The campaign appears to focus on the “cold chain,” the segment of the vaccine supply chain that keeps doses cold during storage and transport. Some vaccines need to be kept at extremely low temperatures to remain potent. Pfizer, for example, recommends that its COVID-19 vaccine be stored at a negative temperature of 70 degrees Celsius (colder than winter in Antarctica). This poses a logistical challenge for the pharmaceutical company, which will have to transport millions and millions of doses around the world at this temperature.

The attacks have focused on groups associated with Gavi, an international organization that promotes access and distribution of vaccines. Specifically, it targeted organizations linked to their Cold Chain Equipment Optimization Platform (CCEOP), which aims to distribute and improve technology to keep vaccines at very cold temperatures. These included the European Commission’s Directorate-General for Taxation and Customs Union, as well as’ organizations in the energy, manufacturing, website and software and industry sectors. Internet security solutions ”.

According to the blog post, those responsible for the phishing operation sent emails to the organization’s executives, claiming to be an executive at supplier CCEOP Haier Biomedical. The emails, which purported to ask for quotes related to CCEOP, contained HTML attachments that requested the opener’s credentials, which the actor could store and use to gain unauthorized access down the line.
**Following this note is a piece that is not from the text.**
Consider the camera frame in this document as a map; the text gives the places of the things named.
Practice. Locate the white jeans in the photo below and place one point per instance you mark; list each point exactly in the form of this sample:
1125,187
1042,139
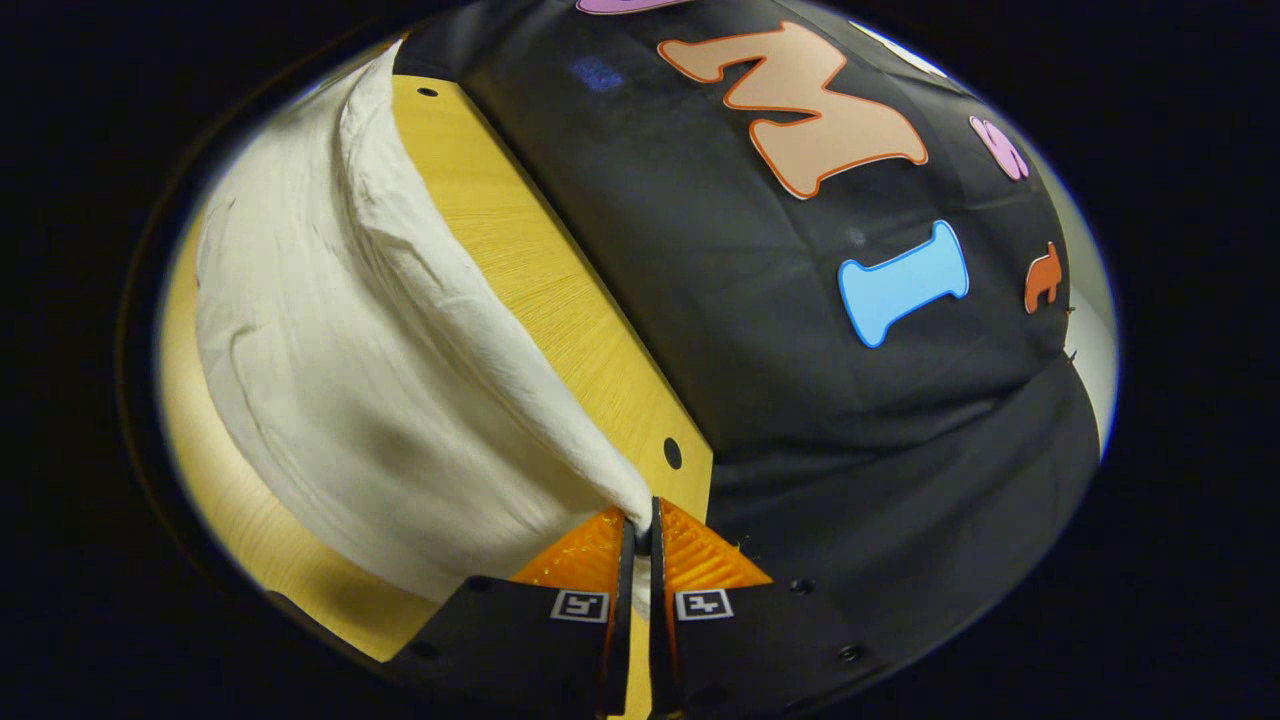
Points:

“We believe that the purpose of this COVID-19 phishing campaign may have been to collect identifying information, possibly to gain unauthorized access to corporate networks and sensitive information related to the future in the future. distribution of the COVID-19 vaccine, ”the blog read.
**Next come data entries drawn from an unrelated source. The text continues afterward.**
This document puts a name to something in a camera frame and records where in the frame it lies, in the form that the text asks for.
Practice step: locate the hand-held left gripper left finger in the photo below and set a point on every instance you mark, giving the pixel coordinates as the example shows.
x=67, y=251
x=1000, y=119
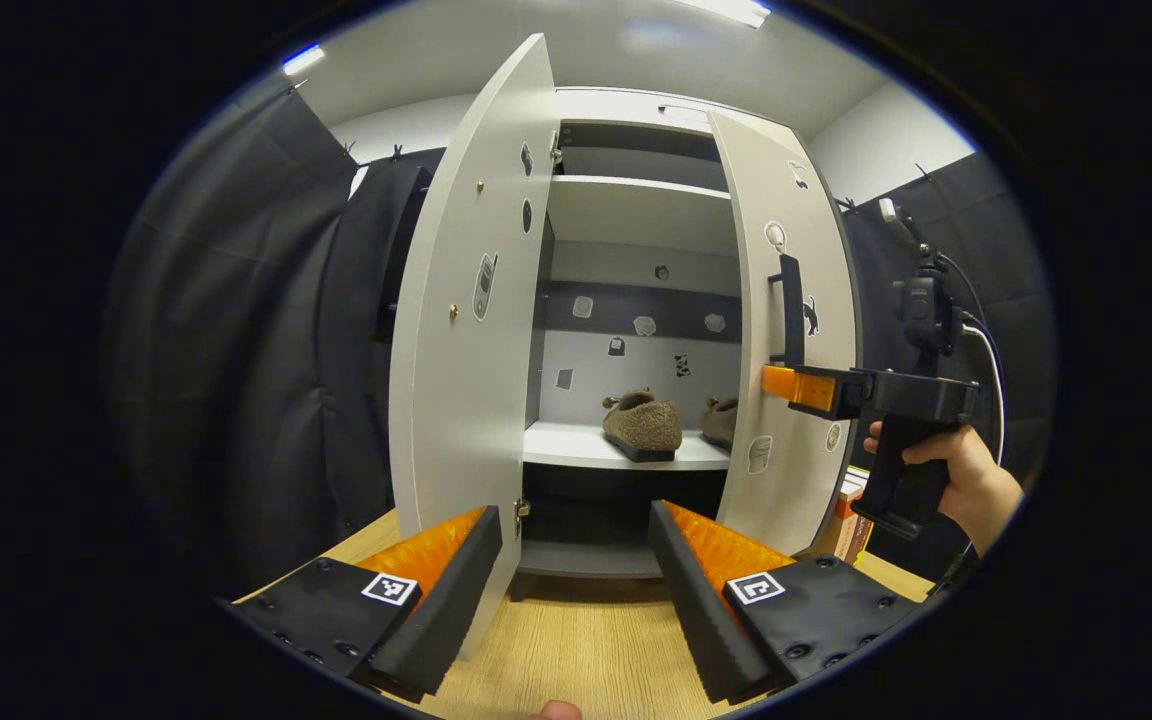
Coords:
x=456, y=600

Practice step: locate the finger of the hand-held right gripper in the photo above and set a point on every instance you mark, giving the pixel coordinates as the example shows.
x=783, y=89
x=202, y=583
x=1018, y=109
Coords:
x=796, y=387

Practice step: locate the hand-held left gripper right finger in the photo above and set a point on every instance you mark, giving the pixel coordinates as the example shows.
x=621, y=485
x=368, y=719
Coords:
x=691, y=610

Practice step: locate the brown fuzzy shoe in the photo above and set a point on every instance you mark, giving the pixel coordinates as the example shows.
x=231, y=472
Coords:
x=644, y=425
x=723, y=420

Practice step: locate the white cabinet door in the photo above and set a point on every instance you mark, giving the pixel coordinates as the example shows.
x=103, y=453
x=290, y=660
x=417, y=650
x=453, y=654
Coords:
x=456, y=420
x=786, y=200

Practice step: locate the white shoe cabinet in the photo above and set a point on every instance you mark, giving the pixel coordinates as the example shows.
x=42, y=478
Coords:
x=636, y=210

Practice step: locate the orange and yellow box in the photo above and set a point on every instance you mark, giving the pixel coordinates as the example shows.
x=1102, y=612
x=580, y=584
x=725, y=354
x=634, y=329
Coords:
x=854, y=520

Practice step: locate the black backdrop cloth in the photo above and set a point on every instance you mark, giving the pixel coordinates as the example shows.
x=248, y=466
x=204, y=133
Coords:
x=996, y=230
x=246, y=350

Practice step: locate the large ceiling light panel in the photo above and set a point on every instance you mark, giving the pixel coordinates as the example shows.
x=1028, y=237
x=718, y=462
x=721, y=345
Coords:
x=726, y=10

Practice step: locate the small ceiling light panel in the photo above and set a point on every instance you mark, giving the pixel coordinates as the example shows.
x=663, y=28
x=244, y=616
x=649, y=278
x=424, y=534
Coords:
x=303, y=58
It is not yet clear who is behind this campaign, but researchers suspect a nation-state actor rather than a private individual or group. “Without a clear path to withdrawal, cybercriminals are unlikely to dedicate the time and resources necessary to execute such a calculated operation with so many interconnected and globally distributed targets,” the blog post read. . “In-depth knowledge of the purchase and circulation of a vaccine that can impact life and the global economy is likely a high-value and high-priority target for nation states.”

IBM recommends that companies involved in the storage and transport of COVID-19 vaccines “be vigilant and remain on high alert during this period.” The Cybersecurity and Infrastructure Security Agency (CISA) has issued an alert encouraging organizations to review IBM’s report.

Research and development for the COVID-19 vaccine has been the target of multiple cyberattacks this year. The US government accused China of funding and exploiting hacking cells to steal vaccine research from the US and its allies in May, and accused two Chinese hackers of stealing data from companies working on COVID-19 treatments and vaccines in July. Authorities in the United States, Britain and Canada have denounced attacks by a group associated with Russian intelligence services against organizations involved in vaccine development this summer. In November, Microsoft detected cyberattacks by nation-state actors in Russia and North Korea against companies using COVID-19 vaccines at various stages of clinical trials.

Several companies have submitted COVID-19 vaccines for review to the Food and Drug Administration, including Pfizer / BioNTech and Moderna. The FDA vaccine advisory community will review applications in mid-December; if vaccines are authorized, distribution will begin shortly thereafter. Moderna expects to have up to 20 million doses of its vaccine by the end of 2020, while Pfizer could provide up to 25 million.